Nimble Integration Issues

Availability for the Always-On Enterprise

Nimble Integration Issues

Veeam Logoby paul.hugill » Thu Jul 20, 2017 5:42 pm

Hi Everyone,
I am interested to hear if anyone has had any issues with their Nimble Integration at all.
The issue that I am having is that once a week (or so) one of my Veeam servers will lose it's storage.

In general it seems to work really well and I love how quick the VM snapshots get removed and the speed is much better.

We are using a bunch of Dell physical Windows servers (R720xd and NX3200) which provide both proxy and repository functions for Veeam.
At some point the server will lose access to it's internal storage with a bunch of PERCSAS2 errors every 30 seconds in the Windows System Log:
Source: percsas2
EventID: 129
Description: Reset to device, \Device\RaidPort0, was issued.
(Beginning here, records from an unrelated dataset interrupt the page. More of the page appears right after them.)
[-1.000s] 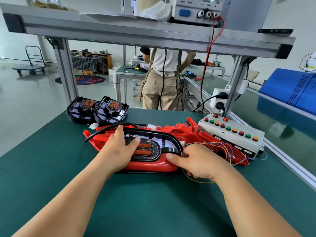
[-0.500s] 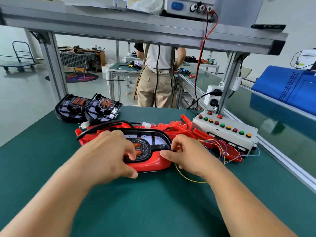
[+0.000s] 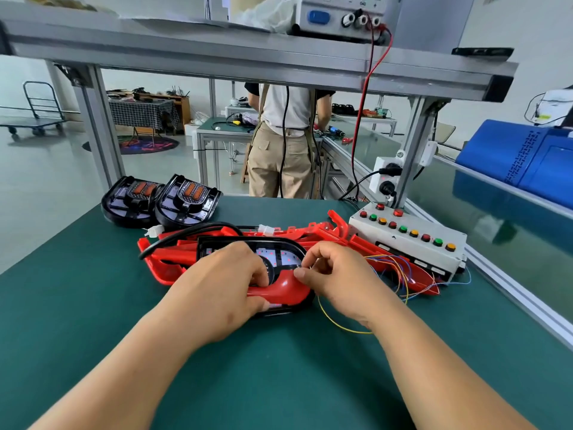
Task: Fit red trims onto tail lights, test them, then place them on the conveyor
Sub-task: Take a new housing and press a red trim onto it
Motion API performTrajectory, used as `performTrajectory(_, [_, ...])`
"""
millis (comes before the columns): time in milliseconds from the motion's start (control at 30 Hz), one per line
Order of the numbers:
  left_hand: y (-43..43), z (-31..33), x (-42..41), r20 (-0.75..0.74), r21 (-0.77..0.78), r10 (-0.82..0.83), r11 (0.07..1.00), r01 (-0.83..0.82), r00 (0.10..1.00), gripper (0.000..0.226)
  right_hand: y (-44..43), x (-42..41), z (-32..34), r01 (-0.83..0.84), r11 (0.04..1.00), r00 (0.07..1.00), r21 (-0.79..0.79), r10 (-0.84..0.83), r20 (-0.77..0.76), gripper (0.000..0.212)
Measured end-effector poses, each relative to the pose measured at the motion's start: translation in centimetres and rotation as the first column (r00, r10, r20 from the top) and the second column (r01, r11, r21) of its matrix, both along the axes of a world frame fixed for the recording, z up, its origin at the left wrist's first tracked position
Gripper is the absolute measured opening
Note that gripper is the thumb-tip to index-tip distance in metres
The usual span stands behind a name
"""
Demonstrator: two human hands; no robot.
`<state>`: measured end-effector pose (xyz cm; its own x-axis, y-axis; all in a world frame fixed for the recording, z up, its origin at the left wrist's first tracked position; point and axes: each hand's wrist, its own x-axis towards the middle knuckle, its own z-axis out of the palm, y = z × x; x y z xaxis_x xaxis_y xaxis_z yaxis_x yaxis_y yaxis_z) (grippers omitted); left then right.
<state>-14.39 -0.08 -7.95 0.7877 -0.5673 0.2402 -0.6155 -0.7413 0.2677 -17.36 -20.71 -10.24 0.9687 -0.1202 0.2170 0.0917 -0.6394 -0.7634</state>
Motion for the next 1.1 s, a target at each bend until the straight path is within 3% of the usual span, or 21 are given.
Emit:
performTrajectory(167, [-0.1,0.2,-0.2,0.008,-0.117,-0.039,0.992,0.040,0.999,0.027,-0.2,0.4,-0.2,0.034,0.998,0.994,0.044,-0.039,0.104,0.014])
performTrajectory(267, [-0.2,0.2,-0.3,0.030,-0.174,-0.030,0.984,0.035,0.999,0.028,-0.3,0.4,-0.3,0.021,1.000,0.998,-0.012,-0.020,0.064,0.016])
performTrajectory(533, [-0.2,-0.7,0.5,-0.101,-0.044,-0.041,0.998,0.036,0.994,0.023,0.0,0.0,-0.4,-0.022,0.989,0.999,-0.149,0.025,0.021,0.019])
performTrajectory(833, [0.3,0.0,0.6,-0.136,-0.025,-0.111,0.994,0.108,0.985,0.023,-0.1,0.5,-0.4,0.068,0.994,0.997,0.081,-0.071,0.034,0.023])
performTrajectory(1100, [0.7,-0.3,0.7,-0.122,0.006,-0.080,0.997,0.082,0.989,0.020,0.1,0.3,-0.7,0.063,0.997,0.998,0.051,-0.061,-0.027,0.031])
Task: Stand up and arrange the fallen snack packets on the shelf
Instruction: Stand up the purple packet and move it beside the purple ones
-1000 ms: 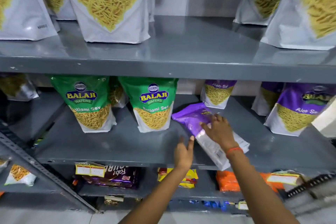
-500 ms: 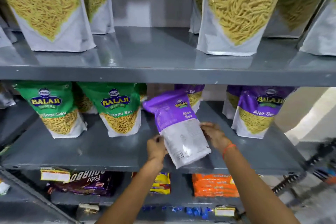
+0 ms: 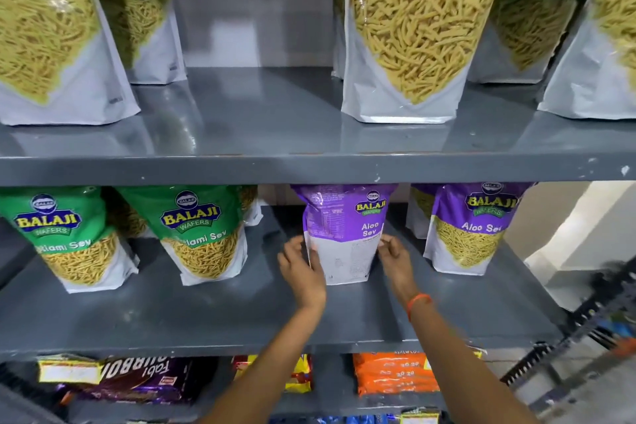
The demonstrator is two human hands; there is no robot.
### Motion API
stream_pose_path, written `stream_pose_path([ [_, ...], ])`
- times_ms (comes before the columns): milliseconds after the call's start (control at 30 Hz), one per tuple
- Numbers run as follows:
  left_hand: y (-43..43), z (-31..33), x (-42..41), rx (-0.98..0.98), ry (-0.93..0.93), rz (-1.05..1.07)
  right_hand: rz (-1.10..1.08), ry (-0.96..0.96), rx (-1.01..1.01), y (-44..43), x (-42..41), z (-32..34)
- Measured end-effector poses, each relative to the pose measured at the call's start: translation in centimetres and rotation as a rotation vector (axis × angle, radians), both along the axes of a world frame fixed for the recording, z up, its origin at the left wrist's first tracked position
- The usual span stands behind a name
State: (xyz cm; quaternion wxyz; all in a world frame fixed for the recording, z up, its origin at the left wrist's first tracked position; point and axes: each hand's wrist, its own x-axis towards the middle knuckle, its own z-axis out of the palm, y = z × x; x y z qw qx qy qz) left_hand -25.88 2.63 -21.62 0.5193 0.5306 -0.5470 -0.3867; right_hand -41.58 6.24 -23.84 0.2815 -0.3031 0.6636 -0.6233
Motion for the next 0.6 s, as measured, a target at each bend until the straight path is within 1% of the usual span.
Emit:
stream_pose_path([
  [67, 2.4, -1.0, -1.0, -0.012, 0.000, -0.131, -0.059, 0.049, -0.002, 1.0, 1.1, -0.7],
  [100, 3.3, -1.1, -1.6, 0.034, -0.006, -0.214, -0.079, 0.051, -0.010, 1.5, 1.8, -1.3],
  [200, 3.5, -1.5, -2.6, 0.142, -0.031, -0.336, -0.096, 0.007, -0.053, 2.6, 4.2, -2.5],
  [267, 2.6, -1.1, -2.7, 0.160, 0.019, -0.420, -0.093, -0.021, -0.080, 2.8, 6.0, -2.7],
  [333, 1.2, -0.8, -2.6, 0.183, 0.051, -0.431, -0.121, -0.065, -0.095, 2.4, 7.7, -2.8],
  [367, 0.7, -0.7, -2.6, 0.191, 0.036, -0.419, -0.129, -0.081, -0.094, 2.2, 8.3, -3.0],
  [500, -1.6, -0.9, -2.4, 0.163, -0.111, -0.351, -0.096, -0.171, -0.064, 1.8, 9.1, -3.0],
  [600, -3.9, -1.6, -1.4, 0.158, -0.116, -0.437, -0.180, -0.141, -0.027, 1.3, 7.5, -2.7],
])
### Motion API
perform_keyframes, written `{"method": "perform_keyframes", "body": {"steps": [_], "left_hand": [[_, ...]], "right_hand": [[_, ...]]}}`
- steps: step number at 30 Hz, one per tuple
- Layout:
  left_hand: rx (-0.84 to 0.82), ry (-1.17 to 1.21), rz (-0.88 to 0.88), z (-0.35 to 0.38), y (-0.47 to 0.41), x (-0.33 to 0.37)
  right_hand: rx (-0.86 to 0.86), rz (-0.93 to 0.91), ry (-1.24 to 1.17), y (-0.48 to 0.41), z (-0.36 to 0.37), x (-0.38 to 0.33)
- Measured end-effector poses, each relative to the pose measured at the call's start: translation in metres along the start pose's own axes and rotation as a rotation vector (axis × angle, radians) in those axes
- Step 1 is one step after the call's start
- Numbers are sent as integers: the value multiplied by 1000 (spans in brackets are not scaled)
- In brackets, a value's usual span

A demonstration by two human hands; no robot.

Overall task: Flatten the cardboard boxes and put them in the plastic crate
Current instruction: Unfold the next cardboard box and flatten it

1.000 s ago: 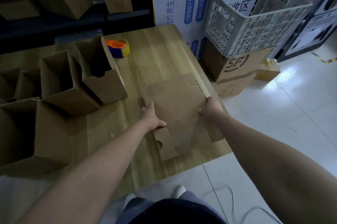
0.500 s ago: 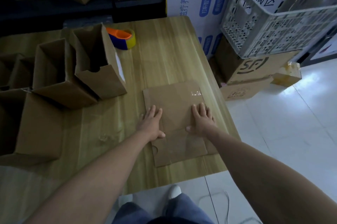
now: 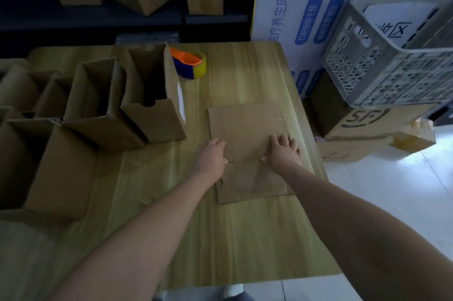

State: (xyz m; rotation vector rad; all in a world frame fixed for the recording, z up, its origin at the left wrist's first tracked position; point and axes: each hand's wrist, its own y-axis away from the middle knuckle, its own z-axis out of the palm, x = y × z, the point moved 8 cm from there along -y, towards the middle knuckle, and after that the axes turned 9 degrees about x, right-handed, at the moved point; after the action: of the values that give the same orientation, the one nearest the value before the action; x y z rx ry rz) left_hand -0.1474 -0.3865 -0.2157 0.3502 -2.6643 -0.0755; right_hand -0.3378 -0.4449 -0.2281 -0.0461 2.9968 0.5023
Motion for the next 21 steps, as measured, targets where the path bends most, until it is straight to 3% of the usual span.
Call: {"method": "perform_keyframes", "body": {"steps": [3, 8, 15, 21], "left_hand": [[86, 44, 48, -32, 7, -2], [182, 115, 80, -97, 22, -12], [351, 123, 146, -216, 57, -57], [436, 160, 118, -293, 90, -125]], "right_hand": [[24, 6, 110, 6, -11, -12], [229, -117, 198, 31, -67, -77], [336, -450, -224, 105, -131, -221], [321, -714, -294, 185, -124, -333]]}}
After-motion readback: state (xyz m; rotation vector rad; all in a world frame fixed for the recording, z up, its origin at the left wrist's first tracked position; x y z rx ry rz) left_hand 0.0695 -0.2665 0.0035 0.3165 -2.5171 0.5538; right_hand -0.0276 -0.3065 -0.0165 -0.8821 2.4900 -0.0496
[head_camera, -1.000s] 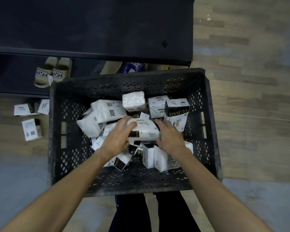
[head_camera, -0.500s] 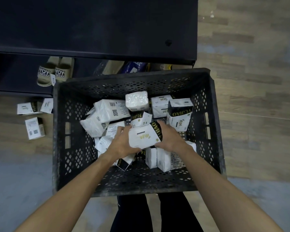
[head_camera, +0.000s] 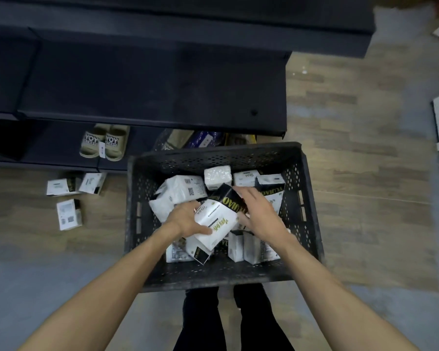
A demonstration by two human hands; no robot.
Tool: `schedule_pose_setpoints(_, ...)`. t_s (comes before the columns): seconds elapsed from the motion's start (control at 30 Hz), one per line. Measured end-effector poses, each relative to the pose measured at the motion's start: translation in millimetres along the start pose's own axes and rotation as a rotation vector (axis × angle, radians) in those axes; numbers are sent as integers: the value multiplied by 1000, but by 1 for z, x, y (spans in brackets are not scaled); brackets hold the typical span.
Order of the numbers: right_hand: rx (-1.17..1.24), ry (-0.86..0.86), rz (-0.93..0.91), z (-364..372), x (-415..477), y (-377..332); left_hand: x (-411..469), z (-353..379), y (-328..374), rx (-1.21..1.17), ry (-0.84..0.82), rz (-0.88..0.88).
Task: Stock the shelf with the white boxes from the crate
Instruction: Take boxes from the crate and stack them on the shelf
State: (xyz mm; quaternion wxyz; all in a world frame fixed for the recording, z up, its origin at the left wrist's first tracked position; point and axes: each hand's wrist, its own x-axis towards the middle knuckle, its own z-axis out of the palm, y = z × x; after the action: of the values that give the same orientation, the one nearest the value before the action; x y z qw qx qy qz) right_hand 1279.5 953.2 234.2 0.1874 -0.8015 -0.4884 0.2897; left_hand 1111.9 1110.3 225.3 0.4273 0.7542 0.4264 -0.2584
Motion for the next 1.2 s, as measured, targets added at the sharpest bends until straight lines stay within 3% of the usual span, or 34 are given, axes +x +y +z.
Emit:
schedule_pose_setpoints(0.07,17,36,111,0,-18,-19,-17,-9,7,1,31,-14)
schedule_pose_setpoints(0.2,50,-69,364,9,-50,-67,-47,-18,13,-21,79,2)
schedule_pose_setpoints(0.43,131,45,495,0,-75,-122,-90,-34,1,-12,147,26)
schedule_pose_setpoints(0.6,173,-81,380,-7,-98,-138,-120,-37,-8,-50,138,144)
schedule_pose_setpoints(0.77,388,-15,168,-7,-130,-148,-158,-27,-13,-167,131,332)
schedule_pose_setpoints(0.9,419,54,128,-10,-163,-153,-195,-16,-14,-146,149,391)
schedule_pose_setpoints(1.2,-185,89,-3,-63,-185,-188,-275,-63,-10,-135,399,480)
Essentially this seems to hang all the storage on the server (DAS and iSCSI LUNs) and all the jobs that are using that server as a proxy will just get stuck.
The only way to recover is to reboot the affected server, which has the effect of terminating the running tasks (they won't gracefully terminate though).

I started off by checking into the server firmware, given the RaidPort0 errors in the logs and we have updated that all but it still happened on a server with the updated FW.
I then disabled the 'Backup from Storage Snapshots' 10 days ago, on the jobs that it was enabled for and have not had the issue since.
Although I can't claim this has definitely fixed it, it does point me towards the Nimble integration somehow.

My current thinking is that it could be something to do with also having Compellent LUNs also presented to the same servers for DirectSAN backups, so I am looking into that.
I do have a case open with Nimble but not opened one with Veeam yet, however I may do.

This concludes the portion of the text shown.